Что делать, мой ангел, мы стали спокойней,
 мы стали смиренней.
 За дымкой метели так мирно клубится наш милый Парнас.
 И вот наступает то странное время иных измерений,
 где прежние мерки уже не годятся — они не про нас.
Ты можешь отмерить семь раз и отвесить
 и вновь перевесить
 и можешь отрезать семь раз, отмеряя при этом едва.
 Но ты уже знаешь как мало успеешь
 за год или десять,
 и ты понимаешь, как много ты можешь за день или два.
Ты душу насытишь не хлебом единым и хлебом единым,
 на миг удивившись почти незаметному их рубежу.
 Но ты уже знаешь,
 о, как это горестно — быть несудимым,
 и ты понимаешь при этом, как сладостно — о, не сужу.

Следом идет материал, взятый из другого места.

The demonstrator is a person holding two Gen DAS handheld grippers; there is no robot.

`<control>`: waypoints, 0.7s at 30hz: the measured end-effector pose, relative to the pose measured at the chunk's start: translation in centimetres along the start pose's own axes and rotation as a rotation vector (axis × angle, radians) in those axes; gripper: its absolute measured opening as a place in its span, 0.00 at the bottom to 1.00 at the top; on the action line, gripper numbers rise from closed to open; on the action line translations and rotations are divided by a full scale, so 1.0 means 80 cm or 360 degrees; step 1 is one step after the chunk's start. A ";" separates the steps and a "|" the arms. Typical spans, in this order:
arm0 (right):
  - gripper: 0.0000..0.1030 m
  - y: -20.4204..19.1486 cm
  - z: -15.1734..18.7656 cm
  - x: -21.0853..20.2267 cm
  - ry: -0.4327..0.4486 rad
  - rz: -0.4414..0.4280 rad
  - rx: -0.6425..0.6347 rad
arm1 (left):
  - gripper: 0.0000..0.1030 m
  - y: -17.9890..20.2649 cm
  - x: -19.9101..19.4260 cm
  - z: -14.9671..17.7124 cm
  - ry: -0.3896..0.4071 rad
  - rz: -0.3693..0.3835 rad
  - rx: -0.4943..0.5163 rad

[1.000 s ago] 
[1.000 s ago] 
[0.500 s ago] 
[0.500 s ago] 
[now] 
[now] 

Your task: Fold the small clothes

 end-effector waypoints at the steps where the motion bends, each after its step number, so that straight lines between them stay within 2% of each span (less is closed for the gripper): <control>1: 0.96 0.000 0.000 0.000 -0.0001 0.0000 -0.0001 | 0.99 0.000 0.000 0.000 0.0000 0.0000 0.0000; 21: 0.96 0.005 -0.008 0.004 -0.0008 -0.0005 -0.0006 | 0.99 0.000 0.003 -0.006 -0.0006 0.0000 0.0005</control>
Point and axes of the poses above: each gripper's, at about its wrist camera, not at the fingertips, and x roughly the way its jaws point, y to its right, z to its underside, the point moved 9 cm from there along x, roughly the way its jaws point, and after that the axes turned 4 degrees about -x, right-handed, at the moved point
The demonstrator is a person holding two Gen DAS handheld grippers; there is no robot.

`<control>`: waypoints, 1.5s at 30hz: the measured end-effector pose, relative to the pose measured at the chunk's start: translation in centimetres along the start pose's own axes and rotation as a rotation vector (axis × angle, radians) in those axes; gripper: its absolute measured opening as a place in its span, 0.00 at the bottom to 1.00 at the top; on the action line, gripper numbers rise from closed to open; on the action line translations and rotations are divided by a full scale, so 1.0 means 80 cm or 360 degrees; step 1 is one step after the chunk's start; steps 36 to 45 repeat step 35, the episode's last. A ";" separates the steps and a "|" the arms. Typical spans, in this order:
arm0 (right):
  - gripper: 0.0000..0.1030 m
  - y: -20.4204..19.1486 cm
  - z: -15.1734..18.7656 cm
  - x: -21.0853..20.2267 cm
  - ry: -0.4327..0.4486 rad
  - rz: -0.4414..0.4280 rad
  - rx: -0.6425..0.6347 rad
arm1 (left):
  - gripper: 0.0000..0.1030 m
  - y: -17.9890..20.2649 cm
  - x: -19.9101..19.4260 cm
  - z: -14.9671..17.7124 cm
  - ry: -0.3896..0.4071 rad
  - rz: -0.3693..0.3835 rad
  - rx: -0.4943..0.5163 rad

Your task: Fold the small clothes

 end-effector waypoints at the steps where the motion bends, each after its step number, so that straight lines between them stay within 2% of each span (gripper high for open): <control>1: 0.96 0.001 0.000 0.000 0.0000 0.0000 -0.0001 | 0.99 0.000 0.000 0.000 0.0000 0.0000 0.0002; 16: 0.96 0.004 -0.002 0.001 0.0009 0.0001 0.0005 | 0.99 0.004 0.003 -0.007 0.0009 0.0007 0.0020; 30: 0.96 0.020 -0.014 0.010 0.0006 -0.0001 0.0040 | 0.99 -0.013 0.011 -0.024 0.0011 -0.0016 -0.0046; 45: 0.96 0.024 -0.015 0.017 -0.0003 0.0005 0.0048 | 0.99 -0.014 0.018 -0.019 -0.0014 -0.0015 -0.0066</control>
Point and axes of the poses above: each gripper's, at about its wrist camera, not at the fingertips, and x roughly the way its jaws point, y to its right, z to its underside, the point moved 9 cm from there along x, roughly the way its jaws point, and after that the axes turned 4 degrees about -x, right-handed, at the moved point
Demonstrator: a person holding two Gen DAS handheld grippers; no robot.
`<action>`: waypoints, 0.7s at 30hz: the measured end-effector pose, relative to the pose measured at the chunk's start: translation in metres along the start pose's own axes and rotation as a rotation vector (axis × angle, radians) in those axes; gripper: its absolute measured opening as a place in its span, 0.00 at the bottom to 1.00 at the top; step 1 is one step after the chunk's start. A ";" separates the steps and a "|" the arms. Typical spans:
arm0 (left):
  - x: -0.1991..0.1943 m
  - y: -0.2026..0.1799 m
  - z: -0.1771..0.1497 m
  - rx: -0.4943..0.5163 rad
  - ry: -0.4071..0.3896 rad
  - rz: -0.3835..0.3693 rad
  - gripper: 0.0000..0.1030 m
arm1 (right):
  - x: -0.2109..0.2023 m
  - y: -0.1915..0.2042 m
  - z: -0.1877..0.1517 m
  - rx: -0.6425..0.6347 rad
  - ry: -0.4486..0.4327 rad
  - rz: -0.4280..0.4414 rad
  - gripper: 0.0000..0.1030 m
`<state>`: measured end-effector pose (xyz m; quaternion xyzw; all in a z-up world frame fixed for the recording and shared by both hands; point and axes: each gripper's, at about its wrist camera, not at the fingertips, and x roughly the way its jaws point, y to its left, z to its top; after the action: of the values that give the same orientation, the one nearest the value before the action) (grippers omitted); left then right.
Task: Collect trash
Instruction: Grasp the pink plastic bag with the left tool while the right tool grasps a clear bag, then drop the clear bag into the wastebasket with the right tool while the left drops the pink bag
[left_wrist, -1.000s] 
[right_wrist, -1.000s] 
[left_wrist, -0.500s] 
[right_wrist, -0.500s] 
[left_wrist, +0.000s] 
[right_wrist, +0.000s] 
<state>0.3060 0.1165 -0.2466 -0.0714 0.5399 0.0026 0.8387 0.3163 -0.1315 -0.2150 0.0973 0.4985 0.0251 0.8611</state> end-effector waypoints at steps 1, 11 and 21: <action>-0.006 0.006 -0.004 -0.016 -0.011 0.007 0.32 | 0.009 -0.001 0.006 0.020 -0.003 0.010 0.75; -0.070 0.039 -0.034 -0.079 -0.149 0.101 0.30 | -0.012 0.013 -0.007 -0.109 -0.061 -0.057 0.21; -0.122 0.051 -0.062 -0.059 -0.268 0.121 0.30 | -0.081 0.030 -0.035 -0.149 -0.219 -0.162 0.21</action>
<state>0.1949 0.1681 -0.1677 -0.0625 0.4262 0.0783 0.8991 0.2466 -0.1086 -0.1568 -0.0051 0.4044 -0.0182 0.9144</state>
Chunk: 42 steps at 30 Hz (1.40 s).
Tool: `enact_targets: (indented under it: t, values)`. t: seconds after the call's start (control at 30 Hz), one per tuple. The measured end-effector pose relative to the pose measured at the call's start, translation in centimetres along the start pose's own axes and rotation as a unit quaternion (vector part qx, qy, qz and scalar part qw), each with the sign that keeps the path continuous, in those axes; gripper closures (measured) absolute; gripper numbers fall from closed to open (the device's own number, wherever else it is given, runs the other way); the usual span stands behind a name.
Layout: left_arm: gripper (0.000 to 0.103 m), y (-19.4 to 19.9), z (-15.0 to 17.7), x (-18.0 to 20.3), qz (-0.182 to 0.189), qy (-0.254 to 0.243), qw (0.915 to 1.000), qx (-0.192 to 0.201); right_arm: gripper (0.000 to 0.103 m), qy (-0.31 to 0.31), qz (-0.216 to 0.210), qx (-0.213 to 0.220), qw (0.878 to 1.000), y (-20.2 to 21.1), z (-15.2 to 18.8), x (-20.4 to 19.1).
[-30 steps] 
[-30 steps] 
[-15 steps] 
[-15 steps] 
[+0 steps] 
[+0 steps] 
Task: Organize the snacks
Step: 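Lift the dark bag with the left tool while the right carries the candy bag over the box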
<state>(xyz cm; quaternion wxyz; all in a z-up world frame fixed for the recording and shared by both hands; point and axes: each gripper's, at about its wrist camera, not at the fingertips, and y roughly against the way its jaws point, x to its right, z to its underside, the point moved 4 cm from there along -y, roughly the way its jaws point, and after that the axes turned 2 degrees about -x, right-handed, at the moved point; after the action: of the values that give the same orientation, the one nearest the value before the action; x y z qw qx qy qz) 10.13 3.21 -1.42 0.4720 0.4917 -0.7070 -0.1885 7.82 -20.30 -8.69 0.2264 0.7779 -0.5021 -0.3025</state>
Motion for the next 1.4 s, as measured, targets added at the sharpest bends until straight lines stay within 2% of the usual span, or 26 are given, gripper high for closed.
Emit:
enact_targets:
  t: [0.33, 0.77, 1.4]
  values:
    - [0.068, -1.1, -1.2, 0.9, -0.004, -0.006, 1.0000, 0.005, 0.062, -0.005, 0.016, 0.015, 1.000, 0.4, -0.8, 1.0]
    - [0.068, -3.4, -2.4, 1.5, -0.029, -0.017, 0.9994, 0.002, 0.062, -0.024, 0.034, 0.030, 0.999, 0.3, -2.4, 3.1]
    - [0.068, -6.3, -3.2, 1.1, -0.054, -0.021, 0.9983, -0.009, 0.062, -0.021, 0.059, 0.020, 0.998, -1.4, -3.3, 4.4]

Ты можешь отмерить семь раз и отвесить,
 и вновь перемерить
 И вывести формулу, коей доступны дела и слова.
 Но можешь проверить гармонию алгеброй
 и не поверить
 свидетельству формул —
 ах, милая, алгебра, ты не права.
 Ты можешь беседовать с тенью Шекспира
 и собственной тенью.
 Ты спутаешь карты, смешав ненароком вчера и теперь.
 Но ты уже знаешь,
 какие потери ведут к обретенью,
 и ты понимаешь,
 какая удача в иной из потерь.
 А день наступает такой и такой-то и с крыш уже каплет,
 и пахнут окрестности чем-то ушедшим, чего не избыть.
 И нету Офелии рядом, и пишет комедию Гамлет,
 о некоем возрасте, как бы связующем быть и не быть.
Он полон смиренья, хотя понимает, что суть не в смиренье.
 Он пишет и пишет, себя же на слове поймать норовя.
 И трепетно светится тонкая веточка майской сирени,
 как вечный огонь над бессмертной и юной
 душой соловья.


Прекрасный стих, созвучие души, где возраст — приобретение мудрости.